Over the weekend, as backlash intensifies against the sudden firing, among tech leaders and employees at OpenAI, news broke that the board is reconsidering the decision.

The fired CEO reportedly gave the board a deadline of 5 p.m. PT Saturday to resign if he was to come back. The deadline was later extended to 5 p.m. PT Sunday after the board failed to resign but an agreement wasn't reached.

Altman later shared a photo of himself from OpenAI's office wearing a guest badge. In less than 24 hours, Microsoft CEO Satya Nadella announced Altman and Brockman were joining Microsoft to help lead Microsoft's "new advanced AI research team."

Sutskever has since expressed deep regret in being part of the decision to oust Altman. "I deeply regret my participation in the board's actions," he wrote on X. "I never intended to harm OpenAI. I love everything we've built together and I will do everything I can to reunite the company."

Altman responded to Sutskever's post with three heart emojis.

In a late Sunday night meeting with staff, Sutskever introduced Emmett Shear, former Twitch chief, as new interim CEO, replacing his predecessor Murati of two days. The brief meeting was reportedly held at one of OpenAI's San Francisco offices, and only a handful of the company's employees attended. The rest of the staff effectively staged a walk-out.

Murati was reportedly initially a source of anger for employees, given that she was Altman's initial replacement and was said to have known he was being removed the day prior. She's since decided to leave the company should Altman not return, along with Sutskever. Others, however, believe that Sutskever won't be easily forgiven and won't be invited to stay, or join a new venture at Microsoft.

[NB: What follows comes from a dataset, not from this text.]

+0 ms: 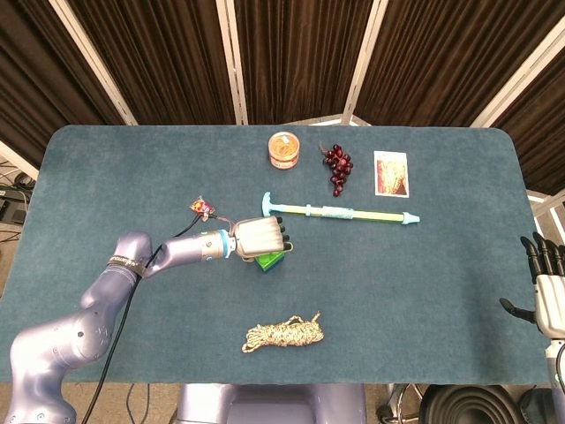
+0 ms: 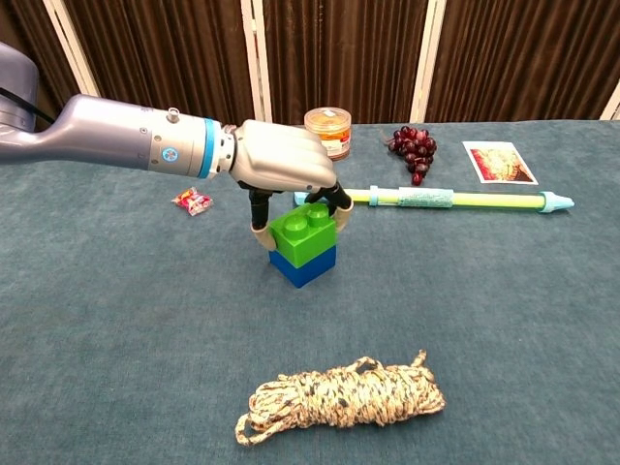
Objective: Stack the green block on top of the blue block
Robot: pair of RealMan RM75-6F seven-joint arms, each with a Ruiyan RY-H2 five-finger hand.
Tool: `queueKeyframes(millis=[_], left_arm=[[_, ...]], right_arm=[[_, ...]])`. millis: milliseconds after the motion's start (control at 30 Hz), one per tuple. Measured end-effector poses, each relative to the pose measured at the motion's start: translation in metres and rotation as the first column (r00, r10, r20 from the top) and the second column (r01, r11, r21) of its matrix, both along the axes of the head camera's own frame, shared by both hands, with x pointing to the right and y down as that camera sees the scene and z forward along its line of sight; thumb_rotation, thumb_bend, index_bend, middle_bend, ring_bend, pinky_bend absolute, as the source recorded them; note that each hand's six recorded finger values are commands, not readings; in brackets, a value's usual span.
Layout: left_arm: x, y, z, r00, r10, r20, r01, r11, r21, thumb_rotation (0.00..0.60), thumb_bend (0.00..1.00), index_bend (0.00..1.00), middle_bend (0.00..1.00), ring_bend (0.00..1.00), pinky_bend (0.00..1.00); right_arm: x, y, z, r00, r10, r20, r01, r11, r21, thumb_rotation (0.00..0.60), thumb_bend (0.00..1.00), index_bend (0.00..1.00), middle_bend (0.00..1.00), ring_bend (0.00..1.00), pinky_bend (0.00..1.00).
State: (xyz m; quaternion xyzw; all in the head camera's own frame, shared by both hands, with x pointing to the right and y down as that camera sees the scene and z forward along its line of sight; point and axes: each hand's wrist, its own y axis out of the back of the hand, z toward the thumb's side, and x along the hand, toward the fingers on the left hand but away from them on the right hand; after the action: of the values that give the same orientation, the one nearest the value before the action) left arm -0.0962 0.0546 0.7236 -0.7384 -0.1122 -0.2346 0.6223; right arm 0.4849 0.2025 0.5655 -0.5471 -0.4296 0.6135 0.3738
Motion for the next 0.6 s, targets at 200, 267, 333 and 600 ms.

Sustkever reportedly offered two explanations he purportedly received from the board, for firing Altman.

One explanation was that Altman was said to have given two people at OpenAI the same project. The other was that he allegedly gave two board members different opinions about a member of personnel.

The explanations reportedly didn't make sense to employees and were not received well. Internally, employees speculated that this was a "coup" by the board.

A few hours after the meeting, an open letter was circulated among staff overnight, and signed by OpenAI leadership including Murati and Sutskever, in which they protested the board's decision to not bring Altman back. By mid-day Monday, it had been signed by over 90% of the employees, according to the latest count. Employees insisted they would resign if remaining members of board did not, and if new board members were not appointed.

The company's current board is made up of Adam D'Angelo, CEO of Quora; Tasha McCauley, a tech entrepreneur; Helen Toner, of the Georgetown Center for Security and Emerging Technology; and Setskever.

Although Sutskever also signed the open letter threatening to leave the company, he is said to still technically be a member of the board. Altman and Brockman were also previously on the board.

OpenAI was founded as a non-profit in December 2015 by Elon Musk, Sutskever, Brockman, Trevor Blackwell, Vicki Cheung, Andrej Karpathy, John Schulman and Altman. The company has since spun off a for-profit subsidiary and entered into a controversial business arrangement with Microsoft, a move questioned by observers as potentially illegal or shady at least.